Note that in this usage, the CoreNLP models should also be downloaded from the official homepage manually and included in your class path.
Use docker
To install docker, follow the instruction.
To build and run PipelineServer container:
$ git clone --depth 1 https://github.com/mynlp/jigg.git && cd jigg
$ curl -SL https://github.com/mynlp/jigg-models/raw/master/jigg-models.jar -o jar/jigg-models.jar
$ time docker-compose build
$ docker-compose up -d
An example of the call via curl
is:
$ curl --data-urlencode 'annotators=ssplit,kuromoji,jaccg' \
--data-urlencode 'q=テレビで自転車で走っている少女を見た!' \
'http://localhost:8080/annotate?outputFormat=xml'
Supported annotators
Supported annotators in the current environment can be listed with the help command.
To see more details on each annotator, try -help annotator_name
(see also Command-line usage).
Citing in papers
If you use Jigg in research publications, please cite:
Hiroshi Noji and Yusuke Miayo. 2016. Jigg: A Framework for an Easy Natural Language Processing Pipeline.
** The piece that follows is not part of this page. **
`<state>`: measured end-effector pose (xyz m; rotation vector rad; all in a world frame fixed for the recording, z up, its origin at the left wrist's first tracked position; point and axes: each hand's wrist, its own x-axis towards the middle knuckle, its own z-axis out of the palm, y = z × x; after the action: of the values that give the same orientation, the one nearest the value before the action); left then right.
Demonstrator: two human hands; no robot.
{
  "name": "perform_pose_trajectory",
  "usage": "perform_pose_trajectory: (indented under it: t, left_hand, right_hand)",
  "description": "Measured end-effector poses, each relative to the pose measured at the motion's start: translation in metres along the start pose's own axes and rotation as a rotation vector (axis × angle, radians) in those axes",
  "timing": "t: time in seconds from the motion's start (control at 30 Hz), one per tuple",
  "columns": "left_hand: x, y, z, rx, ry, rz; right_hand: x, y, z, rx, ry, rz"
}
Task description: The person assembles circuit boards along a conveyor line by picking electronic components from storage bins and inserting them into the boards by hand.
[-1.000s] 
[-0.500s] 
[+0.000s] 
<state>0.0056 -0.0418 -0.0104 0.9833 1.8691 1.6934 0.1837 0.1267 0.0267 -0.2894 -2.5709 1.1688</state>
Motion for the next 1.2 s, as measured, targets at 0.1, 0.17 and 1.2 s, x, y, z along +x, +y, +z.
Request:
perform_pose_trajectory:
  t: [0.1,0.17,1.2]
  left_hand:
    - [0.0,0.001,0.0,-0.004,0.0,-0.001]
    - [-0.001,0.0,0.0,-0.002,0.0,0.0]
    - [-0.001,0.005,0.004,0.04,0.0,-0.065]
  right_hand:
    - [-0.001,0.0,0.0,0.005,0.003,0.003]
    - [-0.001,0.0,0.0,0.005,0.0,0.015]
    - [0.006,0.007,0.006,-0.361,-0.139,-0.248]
In Proceedings of the 54th Annual Meeting of the Association for Computational Linguistics: System Demonstrations.
Acknowledgements
Following sample files of SsplitKerasAnnotator/BunsetsuKerasAnnotator is generated by using BCCWJ corpus.
- Trained model file
- src/test/resources/data/keras/ssplit_model.h5
- src/test/resources/data/keras/bunsetsu_model.h5
- Lookup table file
- src/test/resources/data/keras/jpnLookupCharacter.json
- src/test/resources/data/keras/jpnLookupWords.json
Release note
- 0.8.0: Many bug fixes; kuromoji is modulated; CoreNLP is upgraded to 3.9.1; support benepar and stanfordtypeddep (combine them to obtain state-of-the-art constituency and dependency parsers!; see -help benear and -help stanfordtypeddep).
- 0.7.2: Many improvements around CCG parsers, including K-best outputs of depccg and easyccg. Support of udpipe.
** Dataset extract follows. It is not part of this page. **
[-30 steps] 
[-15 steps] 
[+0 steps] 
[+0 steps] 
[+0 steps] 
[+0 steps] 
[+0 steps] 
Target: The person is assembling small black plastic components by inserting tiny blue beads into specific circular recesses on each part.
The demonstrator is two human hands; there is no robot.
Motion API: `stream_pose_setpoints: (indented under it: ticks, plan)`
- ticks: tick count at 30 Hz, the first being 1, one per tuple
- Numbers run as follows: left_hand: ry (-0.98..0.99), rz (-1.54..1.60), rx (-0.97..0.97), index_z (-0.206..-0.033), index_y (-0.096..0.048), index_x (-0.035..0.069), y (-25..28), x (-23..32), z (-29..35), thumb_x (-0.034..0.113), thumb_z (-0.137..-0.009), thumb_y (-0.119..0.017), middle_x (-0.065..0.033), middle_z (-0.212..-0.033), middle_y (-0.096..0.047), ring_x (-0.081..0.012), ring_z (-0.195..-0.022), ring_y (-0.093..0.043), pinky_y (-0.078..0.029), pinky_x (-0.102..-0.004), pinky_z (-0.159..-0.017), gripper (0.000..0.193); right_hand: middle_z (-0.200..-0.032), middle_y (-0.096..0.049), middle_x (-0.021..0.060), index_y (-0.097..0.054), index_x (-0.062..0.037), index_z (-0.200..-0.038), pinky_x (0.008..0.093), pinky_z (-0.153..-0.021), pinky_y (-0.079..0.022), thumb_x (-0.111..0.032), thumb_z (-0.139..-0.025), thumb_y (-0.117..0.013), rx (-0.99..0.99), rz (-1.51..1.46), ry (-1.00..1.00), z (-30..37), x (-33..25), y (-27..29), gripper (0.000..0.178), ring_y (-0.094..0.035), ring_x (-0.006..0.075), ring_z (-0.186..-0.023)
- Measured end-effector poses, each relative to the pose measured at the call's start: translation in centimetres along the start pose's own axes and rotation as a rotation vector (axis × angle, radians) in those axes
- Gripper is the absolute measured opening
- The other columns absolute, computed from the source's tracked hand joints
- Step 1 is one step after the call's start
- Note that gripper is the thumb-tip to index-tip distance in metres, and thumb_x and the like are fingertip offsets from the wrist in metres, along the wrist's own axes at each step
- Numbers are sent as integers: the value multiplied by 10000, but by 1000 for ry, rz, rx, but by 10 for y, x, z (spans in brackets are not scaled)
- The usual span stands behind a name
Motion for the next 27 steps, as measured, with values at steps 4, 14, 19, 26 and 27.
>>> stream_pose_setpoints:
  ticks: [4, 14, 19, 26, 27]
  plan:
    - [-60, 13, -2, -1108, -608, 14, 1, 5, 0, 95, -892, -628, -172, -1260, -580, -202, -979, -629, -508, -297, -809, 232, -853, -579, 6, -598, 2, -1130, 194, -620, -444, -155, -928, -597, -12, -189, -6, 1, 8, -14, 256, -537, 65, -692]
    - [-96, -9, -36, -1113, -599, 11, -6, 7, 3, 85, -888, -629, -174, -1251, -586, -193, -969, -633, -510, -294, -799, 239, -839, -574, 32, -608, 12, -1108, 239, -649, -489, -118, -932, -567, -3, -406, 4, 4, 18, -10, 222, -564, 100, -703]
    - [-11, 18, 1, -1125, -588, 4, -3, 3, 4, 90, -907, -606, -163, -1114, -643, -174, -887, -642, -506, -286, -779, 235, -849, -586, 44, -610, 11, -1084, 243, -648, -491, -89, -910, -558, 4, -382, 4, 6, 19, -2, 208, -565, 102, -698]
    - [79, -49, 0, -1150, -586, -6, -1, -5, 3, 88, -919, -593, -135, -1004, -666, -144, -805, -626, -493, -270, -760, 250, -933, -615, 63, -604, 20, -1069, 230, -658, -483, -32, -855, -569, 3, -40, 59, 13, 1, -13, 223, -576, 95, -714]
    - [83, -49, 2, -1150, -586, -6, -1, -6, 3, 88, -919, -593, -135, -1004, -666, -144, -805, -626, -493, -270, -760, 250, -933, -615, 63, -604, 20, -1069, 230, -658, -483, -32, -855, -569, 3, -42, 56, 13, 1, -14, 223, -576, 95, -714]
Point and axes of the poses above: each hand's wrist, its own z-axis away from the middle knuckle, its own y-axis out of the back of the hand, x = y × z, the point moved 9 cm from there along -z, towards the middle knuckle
- 0.7.1: Bug fixes; Docker for Jigg server; annotators for CCG parsers (candc, easyccg, and depccg)
- 0.7.0: Support CoreNLP 3.7.0, server mode, several improvements including support of xml/json inputs.
- 0.6.1: Bug fixes.
- 0.6.1: New annotators (syntaxnet, coref in corenlp, etc); JSON output (still incomplete); bug fixes.
- 0.6.0: The initial official release.